# DIRECTIONS FOR THIS TASK
The output must match the lines from the first line of the listing below through the line holding "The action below" exactly and must contain no pictures.

# COLLECTED DATA
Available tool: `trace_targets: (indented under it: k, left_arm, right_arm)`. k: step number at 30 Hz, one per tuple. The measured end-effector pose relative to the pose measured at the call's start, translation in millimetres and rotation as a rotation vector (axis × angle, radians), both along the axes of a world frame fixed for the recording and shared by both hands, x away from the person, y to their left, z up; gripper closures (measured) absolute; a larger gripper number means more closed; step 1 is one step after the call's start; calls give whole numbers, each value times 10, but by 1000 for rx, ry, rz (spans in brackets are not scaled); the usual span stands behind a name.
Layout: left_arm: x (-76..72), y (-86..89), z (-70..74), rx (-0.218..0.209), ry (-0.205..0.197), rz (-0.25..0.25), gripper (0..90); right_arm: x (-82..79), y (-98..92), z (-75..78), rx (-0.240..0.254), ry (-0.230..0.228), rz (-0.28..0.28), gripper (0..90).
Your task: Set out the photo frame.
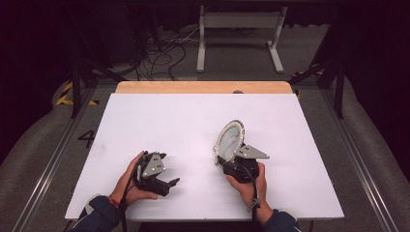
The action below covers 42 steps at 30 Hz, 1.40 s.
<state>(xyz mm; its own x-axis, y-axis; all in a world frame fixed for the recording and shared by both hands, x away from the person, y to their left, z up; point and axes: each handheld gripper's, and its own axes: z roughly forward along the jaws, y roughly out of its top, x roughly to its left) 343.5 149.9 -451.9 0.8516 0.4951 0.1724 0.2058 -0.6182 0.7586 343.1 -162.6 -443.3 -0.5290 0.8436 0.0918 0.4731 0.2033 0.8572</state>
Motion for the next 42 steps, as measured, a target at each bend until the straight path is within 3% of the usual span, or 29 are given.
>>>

# OUTPUT BELOW
Available tool: `trace_targets: (indented under it: k, left_arm, right_arm)`. k: step number at 30 Hz, one per tuple. The measured end-effector pose relative to the pose measured at the call's start, translation in millimetres and rotation as a rotation vector (axis × angle, radians), both along the axes of a world frame fixed for the recording and shared by both hands, x away from the person, y to their left, z up; gripper closures (measured) absolute; a larger gripper number means more closed; step 1 is one step after the call's start; calls give whole numbers, each value times 10, but by 1000 for rx, ry, rz (spans in brackets are not scaled); the usual span stands behind a name.
Layout: left_arm: x (-76..72), y (-86..89), z (-70..74), rx (-0.218..0.209), ry (-0.205..0.197), rz (-0.25..0.25), gripper (0..90); right_arm: x (-82..79), y (-98..92), z (-75..78), rx (-0.240..0.254), ry (-0.230..0.228), rz (-0.28..0.28), gripper (0..90).
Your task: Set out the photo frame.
The action below covers 42 steps at 30 Hz, 1.40 s.

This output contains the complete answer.